Equity market opened negative and cascaded deep in red for the first half of the session. It witnessed some recovery from lower levels in the second half of the session but failed to hold and closed the day in red for the 3rd consecutive day. NIFTY/Sensex shed 120/355 points (-0.8%/0.7%) to close at 15,632/52,199 respectively. The broader market sharply underperformed with both Nifty Midcap 100/Nifty Smallcap 100 falling by -1.4% each. Except FMCG (+0.14%) all other sectors ended in red. There was sharp selloff in Media (-2.6%), Realty (-2.5%), Metals (-2.3%) and banking & financials (-1.9%) which dragged the market down. India VIX inched higher by 4.1% to end at 13.21 levels led by the decline in the market.
Globally, markets continued to witnessed sell off with the Dow posting its worst day in nine months as COVID-19 deaths increased in the United States. US 10-Year Bond fell to 5-month low at 1.18%. European shares bounced back from their worst day of the year on Tuesday, but Asian stocks were down, as the fast-spreading Delta variant raised fears that further lockdowns that could upset economic recovery.
Back home, domestic factors remained positive on account improved Inflation data, good quarterly results and decline in oil prices by ~10% in the last couple of days. However, continued FIIs selling and weak global cues have had a negative impact in the domestic market.

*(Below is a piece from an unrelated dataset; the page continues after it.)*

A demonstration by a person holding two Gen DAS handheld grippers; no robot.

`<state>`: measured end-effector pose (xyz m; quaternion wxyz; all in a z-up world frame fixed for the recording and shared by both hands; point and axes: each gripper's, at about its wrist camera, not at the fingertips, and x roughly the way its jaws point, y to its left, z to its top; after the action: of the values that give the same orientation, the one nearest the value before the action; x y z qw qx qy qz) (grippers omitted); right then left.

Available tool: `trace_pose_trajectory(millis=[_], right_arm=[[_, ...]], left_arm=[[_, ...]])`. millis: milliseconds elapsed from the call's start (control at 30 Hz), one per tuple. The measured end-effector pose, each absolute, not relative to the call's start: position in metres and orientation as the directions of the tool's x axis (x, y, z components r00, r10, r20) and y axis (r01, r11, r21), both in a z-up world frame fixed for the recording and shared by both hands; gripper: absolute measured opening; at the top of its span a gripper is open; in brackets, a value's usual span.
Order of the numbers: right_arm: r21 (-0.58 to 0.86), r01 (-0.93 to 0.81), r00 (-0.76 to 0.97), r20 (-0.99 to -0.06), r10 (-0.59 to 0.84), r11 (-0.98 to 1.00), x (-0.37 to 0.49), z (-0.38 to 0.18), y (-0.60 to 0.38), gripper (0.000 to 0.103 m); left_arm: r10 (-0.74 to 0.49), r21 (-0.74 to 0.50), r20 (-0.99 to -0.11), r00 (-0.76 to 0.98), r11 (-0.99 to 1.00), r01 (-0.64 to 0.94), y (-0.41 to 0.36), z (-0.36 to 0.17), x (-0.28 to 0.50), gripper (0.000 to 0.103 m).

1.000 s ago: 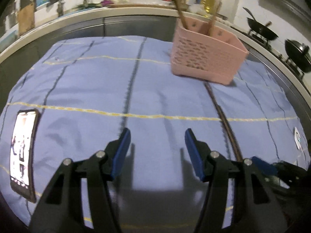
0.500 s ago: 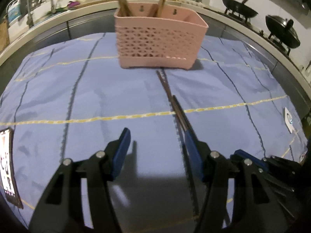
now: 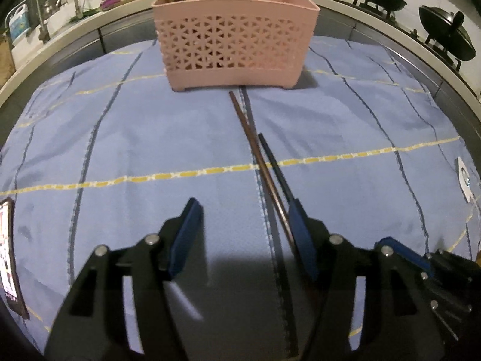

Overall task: Organize utensils
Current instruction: 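Bring the open right tool down to the remaining chopsticks, then pinch a dark chopstick with the right tool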

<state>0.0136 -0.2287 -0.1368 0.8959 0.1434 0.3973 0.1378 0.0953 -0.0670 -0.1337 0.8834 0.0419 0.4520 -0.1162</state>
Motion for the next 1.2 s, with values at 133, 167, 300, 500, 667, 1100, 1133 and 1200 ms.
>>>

Moreover, traders were seen booking profit on ahead of holiday on Wednesday to avoid global volatility. Banking, Auto, Metal and Realty stocks were major losers today on while on the other hand Cement and FMCG stocks recorded smart rally after ACC and Asian Paints announced impressive quarterly earnings. ACC's 2QCY21 result surprised positively on strong cost control. Moreover, coupled with a better pricing environment, this led to EBITDA/t of Rs 1,279 - the highest since CY10 - despite higher energy costs.
Commenting on the market outlook, Siddhartha Khemka, Head - Retail Research, Motilal Oswal Financial Services said, "Technically, Nifty formed a Bearish candle on daily scale and continued its lower highs - lower lows formation of the last two sessions. Key support now stands at around 15,500 zones while on the upside the index may face resistance around 15,800 levels."
"The Q1 result season has so far been in-line to better than expectations - leading to sector /stocks specific action - which is likely to continue in the near term as well. Also, it may provide investors with some insights into the scale of economic recovery through the management commentaries. Market has seen some sell off from its recent life highs on the back of weak global cues. While the declines are being bought into, follow up is missing at higher levels suggesting some fatigue creeping in.
Overall, equity markets have shown strong resilience even though it faces headwinds from the advent of a possible third COVID wave and persistent inflation readings prompting a potential rate increase. Restrictions this time around was localized and less stringent v/s the lockdown in CY20 leading to positive macro data points both on global and domestic front which is giving confidence to the investors of economic rebound. Hence it would be a tough fight between the Bulls and Bears in the coming days and one needs to remain watchful of possible movement in either direction," he added.